Capitolo XVII

8.7K 377 300
                                    

Gocce d'acqua cadono da una piccola fessura nel soffitto e si schiantano in una bacinella piena d'acqua, producendo un rumore ipnotico all'interno della stanza con le pareti grigie nella quale mi sono risvegliata. Ricordo tutto, tranne come sono arrivata qui. Mi rigiro più volte su una vecchia branda, incapace di riprendere sonno. Cerco questo: un innocuo stordimento che mi permetta di non pensare. Non so nemmeno quantificare con esattezza quante ore siano passate dal mio risveglio o se sia giorno o sia notte: le pareti della stanza sono prive di finestre, solamente una fredda luce al neon illumina i dieci metri quadri di questa camera. L'ambiente è spoglio, arredato soltanto da una branda, una bacinella che raccoglie l'acqua piovana e una scrivania posta al centro.

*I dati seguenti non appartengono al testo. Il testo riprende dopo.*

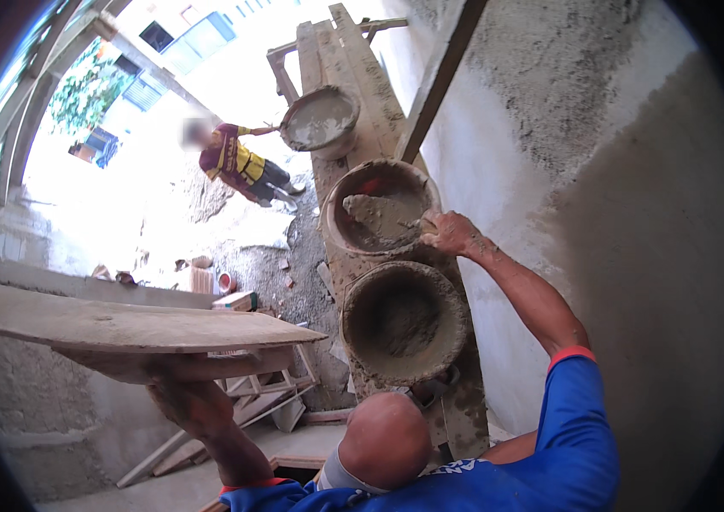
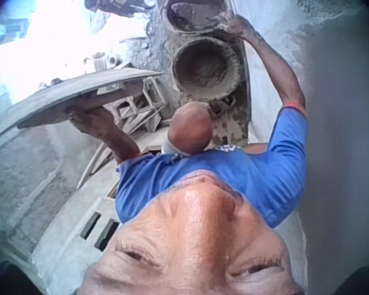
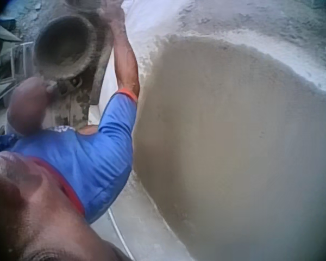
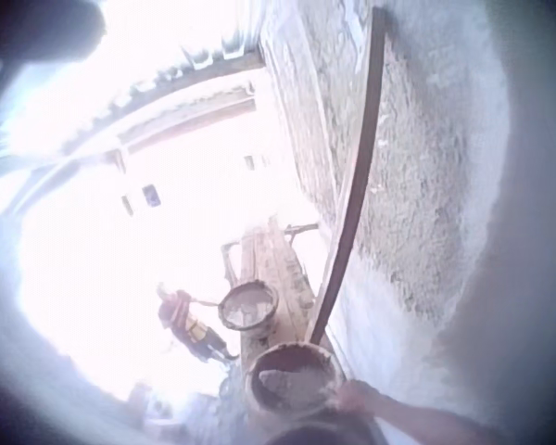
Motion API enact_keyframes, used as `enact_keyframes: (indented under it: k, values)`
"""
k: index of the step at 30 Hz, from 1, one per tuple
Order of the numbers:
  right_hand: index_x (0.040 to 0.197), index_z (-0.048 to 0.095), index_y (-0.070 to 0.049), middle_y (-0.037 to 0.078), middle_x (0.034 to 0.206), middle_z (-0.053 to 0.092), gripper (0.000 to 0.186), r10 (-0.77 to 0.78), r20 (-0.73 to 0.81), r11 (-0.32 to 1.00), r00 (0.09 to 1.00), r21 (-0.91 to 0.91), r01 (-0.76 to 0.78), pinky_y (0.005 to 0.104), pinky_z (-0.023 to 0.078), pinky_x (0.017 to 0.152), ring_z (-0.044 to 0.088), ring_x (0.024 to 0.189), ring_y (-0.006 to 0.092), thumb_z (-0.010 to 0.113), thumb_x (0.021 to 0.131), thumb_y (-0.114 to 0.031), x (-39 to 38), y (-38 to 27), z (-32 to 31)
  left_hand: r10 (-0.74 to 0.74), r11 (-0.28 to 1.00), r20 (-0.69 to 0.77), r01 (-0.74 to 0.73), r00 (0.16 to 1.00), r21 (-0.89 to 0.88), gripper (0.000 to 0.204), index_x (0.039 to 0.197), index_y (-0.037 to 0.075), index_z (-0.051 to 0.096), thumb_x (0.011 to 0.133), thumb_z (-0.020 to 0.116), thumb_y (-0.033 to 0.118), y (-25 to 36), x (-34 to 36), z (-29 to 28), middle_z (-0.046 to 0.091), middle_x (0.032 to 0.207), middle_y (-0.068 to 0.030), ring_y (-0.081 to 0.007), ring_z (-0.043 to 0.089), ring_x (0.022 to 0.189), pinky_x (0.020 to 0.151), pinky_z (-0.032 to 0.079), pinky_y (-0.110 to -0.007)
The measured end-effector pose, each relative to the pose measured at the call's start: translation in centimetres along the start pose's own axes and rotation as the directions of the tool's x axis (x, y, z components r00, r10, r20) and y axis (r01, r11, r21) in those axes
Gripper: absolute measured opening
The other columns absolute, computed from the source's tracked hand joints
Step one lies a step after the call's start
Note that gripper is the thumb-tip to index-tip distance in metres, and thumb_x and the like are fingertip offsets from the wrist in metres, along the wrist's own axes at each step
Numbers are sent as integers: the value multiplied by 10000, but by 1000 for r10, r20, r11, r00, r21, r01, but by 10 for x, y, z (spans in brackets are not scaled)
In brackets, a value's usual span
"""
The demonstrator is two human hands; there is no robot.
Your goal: The person applies plaster to a wall using a float and a trowel, scooping material from buckets and smoothing it across the surface while standing on a wooden scaffold.
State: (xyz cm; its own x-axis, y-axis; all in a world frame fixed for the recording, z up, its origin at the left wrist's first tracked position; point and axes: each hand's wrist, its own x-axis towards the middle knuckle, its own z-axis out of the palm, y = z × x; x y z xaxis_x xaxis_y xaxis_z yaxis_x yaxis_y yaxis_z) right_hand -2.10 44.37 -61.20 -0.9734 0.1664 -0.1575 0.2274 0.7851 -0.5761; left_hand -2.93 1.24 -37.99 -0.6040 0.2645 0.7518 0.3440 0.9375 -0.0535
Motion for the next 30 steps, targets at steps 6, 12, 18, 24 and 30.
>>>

Mentre mi concentro a seguire con gli occhi il tragitto delle gocce d'acqua che raggiungono il suolo a partire dal soffitto umido, sdraiata su questo dozzinale giaciglio, lo stridere della porta di ferro che si apre mi fa alzare di scatto, allarmata. Abigail fa il suo ingresso, vestita di nero e con un chiodo di pelle. È la prima persona che vedo dopo da quando mi sono svegliata su questo materasso ingiallito.

«Bowls, ti sei ripresa?» ha un tono di voce disinteressato: come se il mio stato di salute fosse solo una cosa da assodare più per cortesia, che per interesse.

«Non saprei. Cos'era quello che avete usato per sedarmi, cloroformio? Mi deve dire lei se c'è o meno da preoccuparsi» la accolgo acida, mettendomi a sedere.

Abigail prende posto su una delle due sedie presenti nella stanza, accomodandosi al tavolo: «Non se la prenda Bowls, è la prassi. Nessuno può vedere dove si trova il Dipartimento»

«È al Dipartimento che ci troviamo?» domando, mentre la mia bocca si spalanca per lo stupore.

Cazzo, sono finita al quartiere generale dei Servizi Segreti.

Abigail mi indica una sedia difronte a lei e m'invita ad accomodarmi. Un po' riluttante, accetto: è la prima volta che abbiamo un confronto verbale e il fatto che finalmente qualcuno sia venuto a parlarmi, unito all'urgenza di capire cosa ne sarà di me, mi spinge ad accettare senza fare storie. Con il piccolo tavolo di plastica che ci divide, la donna comincia finalmente a parlarmi: «Allora, Bolws. Atkins, o forse dovrei dire Connor, mi ha riferito del tuo essere restia a collaborare...»

«Il suo collega le ha riferito bene, Abigail»

«Ispettrice Walls, se non ti dispiace» mi corregge lei.

«Ispettrice Walls» ripeto annoiata: «Per quale motivo dovrei collaborare con lei?»

Non so dove sto trovando il coraggio di essere così sfacciata, dato che la mia posizione non mi permette di esserlo ma poggio entrambi i gomiti sul tavolo e mi sporgo verso di lei.

«Oh mia, cara» ribatte lei, alzando i grandi occhi azzurri al soffitto: «Rispondi semplicemente: vuoi passare i prossimi dieci anni in cella?»

Mi pento immediatamente di aver fatto la sbruffona:

«No» ammetto a voce bassa.

L'immagine di mia sorella Claire, tra dieci anni, chissà come e chissà dove fa crollare tutta l'aura di sicurezza che cercavo di ostentare davanti ad Abigail. Non me lo posso permettere: a differenza di questi agenti e queste spie, io ho ancora qualcosa da perdere.

«Come sospettavo» asserisce sodisfatta: «Mi sembra proprio che tu sia costretta a collaborare Bowls, non hai altra scelta»

Mi stacco dal tavolo e mi abbandono a braccia conserte sulla sedia, abbandonando prematuramente la causa, per perorarne un'altra: «Cosa dovrei fare e cosa ottengo se collaboro?»